The lost chance doctrine has been adopted in one form or another by many courts, but it has by no means achieved universal acceptance. The Mohr court noted that of those jurisdictions that have considered the issue, 21 have adopted some form of the lost chance doctrine, while 10 have declined to do so. As recently as January, a federal court applying Maine law concluded that Maine did not recognize the lost chance doctrine in medical malpractice cases.

The two prevailing approaches to causation in medical malpractice cases (namely, (i) whether the harm is “more likely than not” to occur, and (ii) the lost chance doctrine) will each result in over-compensation or under-compensation in some situations. For example, a cancer patient who has a 40 percent chance of survival with proper treatment may eventually succumb to cancer after failing to receive that treatment. We can predict that out of 100 similarly situated patients, 40 would have been saved by proper intervention and care, but the other 60 would have died in any event.

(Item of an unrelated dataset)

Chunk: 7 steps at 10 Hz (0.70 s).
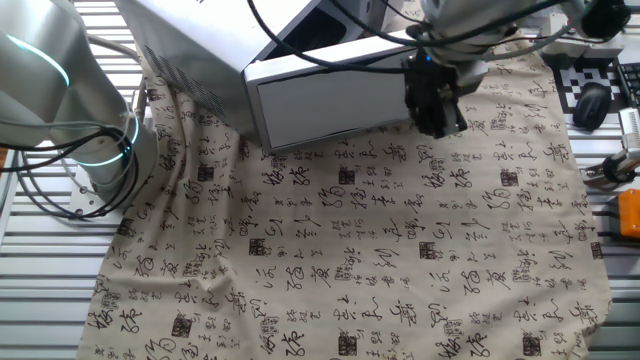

In an idealized system, the 40 patients who died as a result of their physicians’ negligence would be fully compensated for their deaths, and the 60 who would have died anyway would be denied compensation. The conundrum is that medical science cannot tell us whether any individual patient who dies was one of the 40 who did so as a consequence of medical malpractice, or one of the 60 whose medical outcome was not affected by the failure to receive proper care.

Under the lost chance doctrine as adopted by the Washington Supreme Court, each of the 100 cancer patients would be awarded 40 percent of the damages incurred as a result of their deaths. Proponents of the lost chance doctrine argue that all 100 patients will have been properly compensated, because the injury for which compensation is awarded is not their deaths but the diminished opportunity for a better medical outcome.

Nevertheless, under the lost chance doctrine, the 40 patients who have died as a result of medical negligence have arguably been undercompensated to the extent that they only receive partial compensation for their negligently caused deaths. By the same token, to the extent that negligence on the part of their health care providers did not contribute to their deaths, the 60 patients who would have died anyway have arguably been overcompensated by any award, even one limited to the percentage of ultimate harm that is associated with the lost chance of a better outcome.

The “more likely than not” standard and the “lost chance of a better outcome” doctrine each have their adherents. However, both sides would likely agree with the Mohr court’s conclusion that whatever rule applies in cases involving death should also apply in regard to substantial disability.